Can I use “leftovers” in my facility?

Any food that is leftover (food that was meant to be served for a meal, but was not all served), should be used as follows: Leftovers should be covered, labeled and dated, then stored appropriately (refrigerated or frozen) within 1 hour. Leftovers must be cooled to less than or equal to 41 degrees F within 4 hours. Leftovers must be reheated to 165 degrees for a minimum of 15 seconds and then held at the proper temperature for service (>135 degrees F). Leftovers should not be used to make pureed food.

Food Temperatures

What should the food/beverage temperature be at point of service in LTC?

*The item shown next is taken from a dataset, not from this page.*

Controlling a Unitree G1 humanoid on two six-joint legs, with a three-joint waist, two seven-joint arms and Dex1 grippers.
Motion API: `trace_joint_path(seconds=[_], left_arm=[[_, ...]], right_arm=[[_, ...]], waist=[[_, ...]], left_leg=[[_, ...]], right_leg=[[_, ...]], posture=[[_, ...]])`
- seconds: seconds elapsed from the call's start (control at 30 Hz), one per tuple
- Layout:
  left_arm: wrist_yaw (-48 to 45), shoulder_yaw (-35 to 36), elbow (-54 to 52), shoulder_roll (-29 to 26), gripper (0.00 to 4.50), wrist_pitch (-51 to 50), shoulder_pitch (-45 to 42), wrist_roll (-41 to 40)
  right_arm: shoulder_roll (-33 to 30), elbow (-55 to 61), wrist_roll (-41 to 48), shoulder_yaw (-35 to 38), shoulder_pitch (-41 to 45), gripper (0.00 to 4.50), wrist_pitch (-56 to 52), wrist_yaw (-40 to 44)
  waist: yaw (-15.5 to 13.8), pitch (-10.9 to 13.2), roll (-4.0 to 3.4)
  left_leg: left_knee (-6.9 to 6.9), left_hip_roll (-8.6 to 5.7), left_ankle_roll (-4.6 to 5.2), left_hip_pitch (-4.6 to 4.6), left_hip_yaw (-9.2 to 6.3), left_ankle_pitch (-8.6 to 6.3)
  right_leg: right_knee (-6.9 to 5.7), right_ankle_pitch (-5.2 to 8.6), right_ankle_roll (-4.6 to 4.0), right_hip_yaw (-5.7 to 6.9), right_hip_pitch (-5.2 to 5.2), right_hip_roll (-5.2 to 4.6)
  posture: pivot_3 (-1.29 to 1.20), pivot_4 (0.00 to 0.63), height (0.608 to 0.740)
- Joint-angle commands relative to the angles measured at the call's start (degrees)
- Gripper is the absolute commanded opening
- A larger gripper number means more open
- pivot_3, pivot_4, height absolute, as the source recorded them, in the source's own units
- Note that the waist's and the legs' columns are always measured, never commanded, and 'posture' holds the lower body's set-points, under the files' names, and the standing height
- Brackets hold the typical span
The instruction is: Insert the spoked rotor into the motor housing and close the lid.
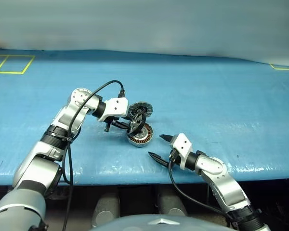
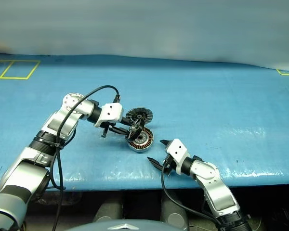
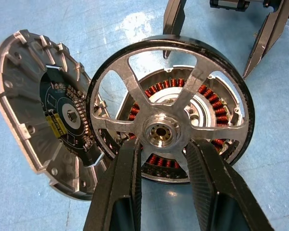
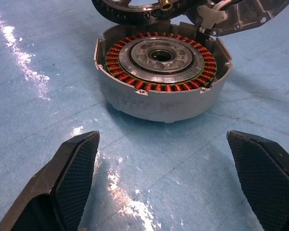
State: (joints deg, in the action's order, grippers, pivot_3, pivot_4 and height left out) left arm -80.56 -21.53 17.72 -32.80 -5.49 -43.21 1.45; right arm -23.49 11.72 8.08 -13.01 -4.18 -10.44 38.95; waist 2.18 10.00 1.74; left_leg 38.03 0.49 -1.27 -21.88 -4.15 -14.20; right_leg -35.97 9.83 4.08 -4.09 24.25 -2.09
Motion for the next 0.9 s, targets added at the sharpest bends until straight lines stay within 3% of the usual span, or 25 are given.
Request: trace_joint_path(seconds=[0.03, 0.37, 0.6, 0.9], left_arm=[[-0.22, 0.09, -0.78, -0.43, 1.04, 1.41, -0.62, 0.07], [-0.21, -0.45, 0.19, -0.5, 1.04, 2.21, -0.7, 0.58], [2.32, 0.41, 0.51, 0.23, 3.26, 4.29, -0.76, 0.39], [2.58, 1.84, -1.87, 0.49, 3.26, 2.92, -0.14, -2.52]], right_arm=[[0.38, 0.63, 0.19, 0.21, 0.52, 4.5, 1.31, -0.01], [0.36, 0.58, -0.01, 0.12, 0.9, 4.5, 1.47, 0.01], [0.23, 0.59, -0.48, 0.06, 0.85, 4.5, 1.47, 0.1], [0.25, 0.42, -0.6, 0.39, 0.96, 4.5, 1.45, 0.05]], waist=[[0.0, 0.0, 0.0], [0.02, 0.0, 0.0], [-0.02, 0.0, 0.0], [-0.01, 0.0, 0.0]], left_leg=[[0.0, 0.0, 0.0, 0.0, 0.0, 0.0], [0.0, 0.0, 0.0, 0.0, 0.0, 0.0], [0.0, 0.0, 0.0, -0.01, 0.0, 0.0], [0.0, 0.0, 0.0, -0.01, 0.0, 0.0]], right_leg=[[0.0, 0.0, 0.0, 0.0, 0.0, 0.0], [0.01, 0.0, 0.0, 0.0, 0.0, 0.0], [0.01, 0.0, 0.0, 0.0, 0.0, 0.0], [0.01, 0.0, 0.0, 0.0, 0.01, 0.0]], posture=[[0.0, 0.15, 0.74], [0.0, 0.15, 0.74], [0.0, 0.15, 0.74], [0.0, 0.15, 0.74]])
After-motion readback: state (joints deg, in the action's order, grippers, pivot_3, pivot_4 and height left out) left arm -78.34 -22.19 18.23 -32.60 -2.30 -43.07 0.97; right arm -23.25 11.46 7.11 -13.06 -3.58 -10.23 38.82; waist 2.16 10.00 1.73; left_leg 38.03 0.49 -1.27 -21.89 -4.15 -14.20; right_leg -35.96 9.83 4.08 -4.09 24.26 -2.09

F364 states that food is “palatable, attractive, and at the proper temperature.” The interpretive guidelines state: “Is food served at preferable temperature (hot foods are served hot and cold foods are served cold) as discerned by the resident and customary practice? Not to be confused with the proper holding temperature.”

Policies & Procedures

I have been asked to redo the policy and procedure manual for clinical nutrition in my facility. Do you have any ideas on what should be on the clinical side of the table of contents?

We have a Policy & Procedure Manual for use in long term care facilities and hospitals, and it could also be adapted for Assisted Living Facilties or other settings. You can view the table of contents on our website. It has a thorough nutrition care section. You might consider purchasing this – it comes with a CD ROM for customization – a huge time saver!

Date Marking

When labeling and dating in most facilities do they use a discard date on items or do they label and date with an open date? We are having a tough time agreeing on which is the best. Can you give us an idea of what most places do?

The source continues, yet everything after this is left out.